SUPPLIED INFORMATION:

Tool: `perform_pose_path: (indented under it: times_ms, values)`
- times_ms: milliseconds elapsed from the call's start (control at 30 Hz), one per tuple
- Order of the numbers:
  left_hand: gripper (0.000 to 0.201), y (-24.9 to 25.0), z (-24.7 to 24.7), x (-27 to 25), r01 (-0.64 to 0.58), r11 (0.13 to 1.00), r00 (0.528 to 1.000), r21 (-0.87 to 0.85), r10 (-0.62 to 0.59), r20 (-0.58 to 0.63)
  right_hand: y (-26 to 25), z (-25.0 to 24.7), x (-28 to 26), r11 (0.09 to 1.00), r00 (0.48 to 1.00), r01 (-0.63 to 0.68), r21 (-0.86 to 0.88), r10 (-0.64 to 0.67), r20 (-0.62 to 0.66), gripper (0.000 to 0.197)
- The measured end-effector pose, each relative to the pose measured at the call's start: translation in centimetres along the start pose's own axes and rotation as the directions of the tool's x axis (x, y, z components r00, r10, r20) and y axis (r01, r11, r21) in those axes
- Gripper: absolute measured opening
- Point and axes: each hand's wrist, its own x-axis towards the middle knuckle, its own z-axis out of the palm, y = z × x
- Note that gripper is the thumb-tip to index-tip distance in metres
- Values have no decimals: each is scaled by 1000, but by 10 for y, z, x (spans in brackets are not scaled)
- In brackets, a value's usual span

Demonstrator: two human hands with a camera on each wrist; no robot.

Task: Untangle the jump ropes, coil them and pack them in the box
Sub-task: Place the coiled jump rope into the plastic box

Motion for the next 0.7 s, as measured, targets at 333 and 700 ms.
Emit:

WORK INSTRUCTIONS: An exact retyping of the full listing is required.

EXERCISE OUTPUT:
Tool: `perform_pose_path: (indented under it: times_ms, values)`
- times_ms: milliseconds elapsed from the call's start (control at 30 Hz), one per tuple
- Order of the numbers:
  left_hand: gripper (0.000 to 0.201), y (-24.9 to 25.0), z (-24.7 to 24.7), x (-27 to 25), r01 (-0.64 to 0.58), r11 (0.13 to 1.00), r00 (0.528 to 1.000), r21 (-0.87 to 0.85), r10 (-0.62 to 0.59), r20 (-0.58 to 0.63)
  right_hand: y (-26 to 25), z (-25.0 to 24.7), x (-28 to 26), r11 (0.09 to 1.00), r00 (0.48 to 1.00), r01 (-0.63 to 0.68), r21 (-0.86 to 0.88), r10 (-0.64 to 0.67), r20 (-0.62 to 0.66), gripper (0.000 to 0.197)
- The measured end-effector pose, each relative to the pose measured at the call's start: translation in centimetres along the start pose's own axes and rotation as the directions of the tool's x axis (x, y, z components r00, r10, r20) and y axis (r01, r11, r21) in those axes
- Gripper: absolute measured opening
- Point and axes: each hand's wrist, its own x-axis towards the middle knuckle, its own z-axis out of the palm, y = z × x
- Note that gripper is the thumb-tip to index-tip distance in metres
- Values have no decimals: each is scaled by 1000, but by 10 for y, z, x (spans in brackets are not scaled)
- In brackets, a value's usual span

Demonstrator: two human hands with a camera on each wrist; no robot.

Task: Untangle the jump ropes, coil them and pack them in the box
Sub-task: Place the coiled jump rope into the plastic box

Motion for the next 0.7 s, as measured, targets at 333 and 700 ms.
Emit:

With this, the answer is complete.